Recorded data:
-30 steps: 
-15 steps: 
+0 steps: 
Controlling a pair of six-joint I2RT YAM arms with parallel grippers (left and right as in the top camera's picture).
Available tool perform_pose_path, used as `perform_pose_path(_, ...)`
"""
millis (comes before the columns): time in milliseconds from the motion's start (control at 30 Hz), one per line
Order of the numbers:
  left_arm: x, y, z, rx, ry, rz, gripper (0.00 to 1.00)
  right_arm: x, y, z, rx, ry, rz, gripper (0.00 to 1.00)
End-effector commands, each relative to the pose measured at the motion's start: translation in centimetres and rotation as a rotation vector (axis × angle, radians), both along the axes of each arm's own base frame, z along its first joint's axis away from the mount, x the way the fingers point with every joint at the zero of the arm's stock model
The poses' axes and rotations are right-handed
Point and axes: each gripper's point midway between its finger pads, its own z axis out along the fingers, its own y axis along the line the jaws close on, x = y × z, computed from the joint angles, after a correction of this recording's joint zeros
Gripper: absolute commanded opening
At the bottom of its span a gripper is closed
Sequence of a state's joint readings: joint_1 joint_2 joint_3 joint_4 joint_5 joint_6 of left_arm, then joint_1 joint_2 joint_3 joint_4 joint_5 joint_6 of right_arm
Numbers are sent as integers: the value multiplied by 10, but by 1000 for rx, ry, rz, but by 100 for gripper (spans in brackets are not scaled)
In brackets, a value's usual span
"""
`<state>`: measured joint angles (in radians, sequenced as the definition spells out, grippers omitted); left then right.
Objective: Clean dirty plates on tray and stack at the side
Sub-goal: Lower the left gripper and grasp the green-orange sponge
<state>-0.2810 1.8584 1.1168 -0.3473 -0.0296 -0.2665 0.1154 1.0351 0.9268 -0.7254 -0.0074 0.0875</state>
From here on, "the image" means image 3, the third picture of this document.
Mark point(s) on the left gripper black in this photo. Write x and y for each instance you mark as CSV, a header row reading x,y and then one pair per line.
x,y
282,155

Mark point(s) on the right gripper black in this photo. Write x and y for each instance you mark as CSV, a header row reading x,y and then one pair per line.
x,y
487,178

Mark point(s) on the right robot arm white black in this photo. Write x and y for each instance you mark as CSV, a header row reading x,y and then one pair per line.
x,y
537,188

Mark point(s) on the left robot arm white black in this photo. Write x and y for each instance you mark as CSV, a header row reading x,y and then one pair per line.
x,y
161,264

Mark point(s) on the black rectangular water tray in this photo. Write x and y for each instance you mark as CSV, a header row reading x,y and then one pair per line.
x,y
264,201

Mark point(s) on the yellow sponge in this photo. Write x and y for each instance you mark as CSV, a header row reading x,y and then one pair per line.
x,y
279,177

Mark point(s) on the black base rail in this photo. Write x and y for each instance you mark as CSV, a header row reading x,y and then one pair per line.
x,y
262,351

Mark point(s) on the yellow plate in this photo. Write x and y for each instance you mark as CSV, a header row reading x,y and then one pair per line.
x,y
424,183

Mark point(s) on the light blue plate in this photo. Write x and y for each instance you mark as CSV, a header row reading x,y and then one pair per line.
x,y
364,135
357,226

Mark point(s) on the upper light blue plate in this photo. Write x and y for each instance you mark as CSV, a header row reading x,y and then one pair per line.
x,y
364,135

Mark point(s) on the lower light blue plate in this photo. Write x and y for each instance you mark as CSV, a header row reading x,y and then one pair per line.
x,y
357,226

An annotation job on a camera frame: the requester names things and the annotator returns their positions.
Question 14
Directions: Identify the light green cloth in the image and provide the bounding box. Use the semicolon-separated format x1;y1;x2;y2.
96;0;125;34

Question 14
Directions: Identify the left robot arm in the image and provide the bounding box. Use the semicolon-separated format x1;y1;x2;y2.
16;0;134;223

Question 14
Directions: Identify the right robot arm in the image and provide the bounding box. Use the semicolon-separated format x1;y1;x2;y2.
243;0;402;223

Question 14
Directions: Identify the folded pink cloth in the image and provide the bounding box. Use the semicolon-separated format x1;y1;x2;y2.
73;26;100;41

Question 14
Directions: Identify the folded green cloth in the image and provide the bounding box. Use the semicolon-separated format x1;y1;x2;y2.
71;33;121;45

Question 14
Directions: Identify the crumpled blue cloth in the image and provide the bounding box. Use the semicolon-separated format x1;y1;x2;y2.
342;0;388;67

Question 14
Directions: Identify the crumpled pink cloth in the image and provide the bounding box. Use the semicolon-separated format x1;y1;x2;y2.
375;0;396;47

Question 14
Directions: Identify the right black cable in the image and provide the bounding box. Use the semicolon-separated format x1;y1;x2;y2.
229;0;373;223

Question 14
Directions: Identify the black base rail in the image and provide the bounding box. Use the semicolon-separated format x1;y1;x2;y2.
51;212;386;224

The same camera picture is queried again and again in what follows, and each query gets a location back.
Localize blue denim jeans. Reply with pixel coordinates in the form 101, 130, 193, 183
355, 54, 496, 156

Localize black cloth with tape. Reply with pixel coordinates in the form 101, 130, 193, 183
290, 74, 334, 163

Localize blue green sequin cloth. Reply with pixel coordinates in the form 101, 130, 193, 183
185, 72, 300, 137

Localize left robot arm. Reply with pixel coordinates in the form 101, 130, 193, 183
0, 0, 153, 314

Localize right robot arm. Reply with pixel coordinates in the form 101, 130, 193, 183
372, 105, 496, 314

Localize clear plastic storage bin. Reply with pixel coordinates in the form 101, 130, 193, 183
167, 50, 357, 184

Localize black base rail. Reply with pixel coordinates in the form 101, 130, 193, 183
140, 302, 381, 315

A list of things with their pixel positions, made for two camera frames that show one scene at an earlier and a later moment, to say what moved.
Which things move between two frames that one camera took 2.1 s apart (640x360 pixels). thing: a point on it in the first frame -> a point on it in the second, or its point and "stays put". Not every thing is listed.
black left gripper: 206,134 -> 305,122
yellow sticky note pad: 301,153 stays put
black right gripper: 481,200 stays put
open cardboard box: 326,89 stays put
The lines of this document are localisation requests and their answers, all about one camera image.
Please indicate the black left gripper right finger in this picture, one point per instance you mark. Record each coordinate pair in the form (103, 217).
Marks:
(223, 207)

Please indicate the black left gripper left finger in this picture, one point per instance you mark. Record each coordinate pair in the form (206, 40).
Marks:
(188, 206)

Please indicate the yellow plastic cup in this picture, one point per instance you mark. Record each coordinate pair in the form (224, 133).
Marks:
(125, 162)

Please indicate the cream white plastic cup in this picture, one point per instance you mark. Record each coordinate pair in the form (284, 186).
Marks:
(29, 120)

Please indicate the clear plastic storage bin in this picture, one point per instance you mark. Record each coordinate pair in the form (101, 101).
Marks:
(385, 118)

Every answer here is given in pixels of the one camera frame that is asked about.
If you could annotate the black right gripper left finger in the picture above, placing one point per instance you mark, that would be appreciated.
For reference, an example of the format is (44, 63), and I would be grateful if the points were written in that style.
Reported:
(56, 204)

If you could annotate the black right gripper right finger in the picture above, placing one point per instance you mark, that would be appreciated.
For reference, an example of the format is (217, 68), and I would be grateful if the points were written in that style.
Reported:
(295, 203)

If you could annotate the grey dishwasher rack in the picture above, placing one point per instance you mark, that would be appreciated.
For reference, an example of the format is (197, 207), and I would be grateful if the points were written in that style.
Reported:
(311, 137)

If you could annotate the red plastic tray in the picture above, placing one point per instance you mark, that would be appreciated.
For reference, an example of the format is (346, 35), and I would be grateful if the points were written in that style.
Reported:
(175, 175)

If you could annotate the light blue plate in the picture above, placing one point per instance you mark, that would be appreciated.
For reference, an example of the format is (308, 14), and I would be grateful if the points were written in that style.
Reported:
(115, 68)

◆ Activity
Reproduce all the records, exactly and in full.

◆ Expected answer
-30 steps: 
-15 steps: 
+0 steps: 
Controlling a pair of six-joint I2RT YAM arms with parallel grippers (left and right as in the top camera's picture).
Available tool perform_pose_path, used as `perform_pose_path(_, ...)`
"""
millis (comes before the columns): time in milliseconds from the motion's start (control at 30 Hz), one per line
Order of the numbers:
  left_arm: x, y, z, rx, ry, rz, gripper (0.00 to 1.00)
  right_arm: x, y, z, rx, ry, rz, gripper (0.00 to 1.00)
End-effector commands, each relative to the pose measured at the motion's start: translation in centimetres and rotation as a rotation vector (axis × angle, radians), both along the axes of each arm's own base frame, z along its first joint's axis away from the mount, x the way the fingers point with every joint at the zero of the arm's stock model
The poses' axes and rotations are right-handed
Point and axes: each gripper's point midway between its finger pads, its own z axis out along the fingers, its own y axis along the line the jaws close on, x = y × z, computed from the joint angles, after a correction of this recording's joint zeros
Gripper: absolute commanded opening
At the bottom of its span a gripper is closed
Sequence of a state's joint readings: joint_1 joint_2 joint_3 joint_4 joint_5 joint_6 of left_arm, then joint_1 joint_2 joint_3 joint_4 joint_5 joint_6 of right_arm
Numbers are sent as integers: the value multiplied by 10, but by 1000 for rx, ry, rz, but by 100 for gripper (spans in brackets are not scaled)
In brackets, a value's usual span
"""
`<state>`: measured joint angles (in radians, sequenced as the definition spells out, grippers omitted); left then right.
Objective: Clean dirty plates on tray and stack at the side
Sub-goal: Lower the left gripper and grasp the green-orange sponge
<state>-0.2810 1.8584 1.1168 -0.3473 -0.0296 -0.2665 0.1154 1.0351 0.9268 -0.7254 -0.0074 0.0875</state>
From here on, "the image" means image 3, the third picture of this document.
Mark point(s) on the left gripper black in this photo. Write x and y for each instance you mark as CSV, a header row reading x,y and then one pair per line.
x,y
282,155

Mark point(s) on the right gripper black in this photo. Write x and y for each instance you mark as CSV, a header row reading x,y and then one pair per line.
x,y
487,178

Mark point(s) on the right robot arm white black in this photo. Write x and y for each instance you mark as CSV, a header row reading x,y and then one pair per line.
x,y
537,188

Mark point(s) on the left robot arm white black in this photo. Write x and y for each instance you mark as CSV, a header row reading x,y and then one pair per line.
x,y
161,264

Mark point(s) on the black rectangular water tray in this photo. Write x and y for each instance you mark as CSV, a header row reading x,y and then one pair per line.
x,y
264,201

Mark point(s) on the yellow sponge in this photo. Write x and y for each instance you mark as CSV, a header row reading x,y and then one pair per line.
x,y
279,177

Mark point(s) on the black base rail in this photo. Write x and y for each instance you mark as CSV, a header row reading x,y and then one pair per line.
x,y
262,351

Mark point(s) on the yellow plate in this photo. Write x and y for each instance you mark as CSV, a header row reading x,y and then one pair per line.
x,y
424,183

Mark point(s) on the light blue plate in this photo. Write x and y for each instance you mark as CSV, a header row reading x,y and then one pair per line.
x,y
364,135
357,226

Mark point(s) on the upper light blue plate in this photo. Write x and y for each instance you mark as CSV, a header row reading x,y and then one pair per line.
x,y
364,135

Mark point(s) on the lower light blue plate in this photo. Write x and y for each instance you mark as CSV, a header row reading x,y and then one pair per line.
x,y
357,226

An annotation job on a camera frame: the requester names things and the annotator returns their positions.
Question 14
Directions: Identify the light green cloth in the image and provide the bounding box. Use the semicolon-separated format x1;y1;x2;y2.
96;0;125;34

Question 14
Directions: Identify the left robot arm in the image and provide the bounding box. Use the semicolon-separated format x1;y1;x2;y2.
16;0;134;223

Question 14
Directions: Identify the right robot arm in the image and provide the bounding box. Use the semicolon-separated format x1;y1;x2;y2.
243;0;402;223

Question 14
Directions: Identify the folded pink cloth in the image and provide the bounding box. Use the semicolon-separated format x1;y1;x2;y2.
73;26;100;41

Question 14
Directions: Identify the folded green cloth in the image and provide the bounding box. Use the semicolon-separated format x1;y1;x2;y2.
71;33;121;45

Question 14
Directions: Identify the crumpled blue cloth in the image and provide the bounding box. Use the semicolon-separated format x1;y1;x2;y2.
342;0;388;67

Question 14
Directions: Identify the crumpled pink cloth in the image and provide the bounding box. Use the semicolon-separated format x1;y1;x2;y2.
375;0;396;47

Question 14
Directions: Identify the right black cable in the image and provide the bounding box. Use the semicolon-separated format x1;y1;x2;y2.
229;0;373;223

Question 14
Directions: Identify the black base rail in the image and provide the bounding box. Use the semicolon-separated format x1;y1;x2;y2.
51;212;386;224

The same camera picture is queried again and again in what follows, and each query gets a location back.
Localize blue denim jeans. Reply with pixel coordinates in the form 101, 130, 193, 183
355, 54, 496, 156

Localize black cloth with tape. Reply with pixel coordinates in the form 101, 130, 193, 183
290, 74, 334, 163

Localize blue green sequin cloth. Reply with pixel coordinates in the form 101, 130, 193, 183
185, 72, 300, 137

Localize left robot arm. Reply with pixel coordinates in the form 101, 130, 193, 183
0, 0, 153, 314

Localize right robot arm. Reply with pixel coordinates in the form 101, 130, 193, 183
372, 105, 496, 314

Localize clear plastic storage bin. Reply with pixel coordinates in the form 101, 130, 193, 183
167, 50, 357, 184

Localize black base rail. Reply with pixel coordinates in the form 101, 130, 193, 183
140, 302, 381, 315

A list of things with their pixel positions, made for two camera frames that show one scene at an earlier and a later moment, to say what moved.
Which things move between two frames that one camera took 2.1 s apart (640x360 pixels). thing: a point on it in the first frame -> a point on it in the second, or its point and "stays put". Not every thing is listed.
black left gripper: 206,134 -> 305,122
yellow sticky note pad: 301,153 stays put
black right gripper: 481,200 stays put
open cardboard box: 326,89 stays put
The lines of this document are localisation requests and their answers, all about one camera image.
Please indicate the black left gripper right finger in this picture, one point per instance you mark. Record each coordinate pair in the form (103, 217).
Marks:
(223, 207)

Please indicate the black left gripper left finger in this picture, one point per instance you mark. Record each coordinate pair in the form (206, 40).
Marks:
(188, 206)

Please indicate the yellow plastic cup in this picture, one point per instance you mark. Record each coordinate pair in the form (224, 133).
Marks:
(125, 162)

Please indicate the cream white plastic cup in this picture, one point per instance you mark. Record each coordinate pair in the form (284, 186).
Marks:
(29, 120)

Please indicate the clear plastic storage bin in this picture, one point per instance you mark. Record each coordinate pair in the form (101, 101).
Marks:
(385, 118)

Every answer here is given in pixels of the one camera frame that is asked about.
If you could annotate the black right gripper left finger in the picture above, placing one point per instance you mark, that would be appreciated.
For reference, an example of the format is (44, 63), and I would be grateful if the points were written in that style.
Reported:
(56, 204)

If you could annotate the black right gripper right finger in the picture above, placing one point per instance you mark, that would be appreciated.
For reference, an example of the format is (217, 68), and I would be grateful if the points were written in that style.
Reported:
(295, 203)

If you could annotate the grey dishwasher rack in the picture above, placing one point per instance you mark, that would be appreciated.
For reference, an example of the format is (197, 207), and I would be grateful if the points were written in that style.
Reported:
(311, 137)

If you could annotate the red plastic tray in the picture above, placing one point per instance you mark, that would be appreciated.
For reference, an example of the format is (346, 35), and I would be grateful if the points were written in that style.
Reported:
(175, 175)

If you could annotate the light blue plate in the picture above, placing one point per instance you mark, that would be appreciated.
For reference, an example of the format is (308, 14), and I would be grateful if the points were written in that style.
Reported:
(115, 68)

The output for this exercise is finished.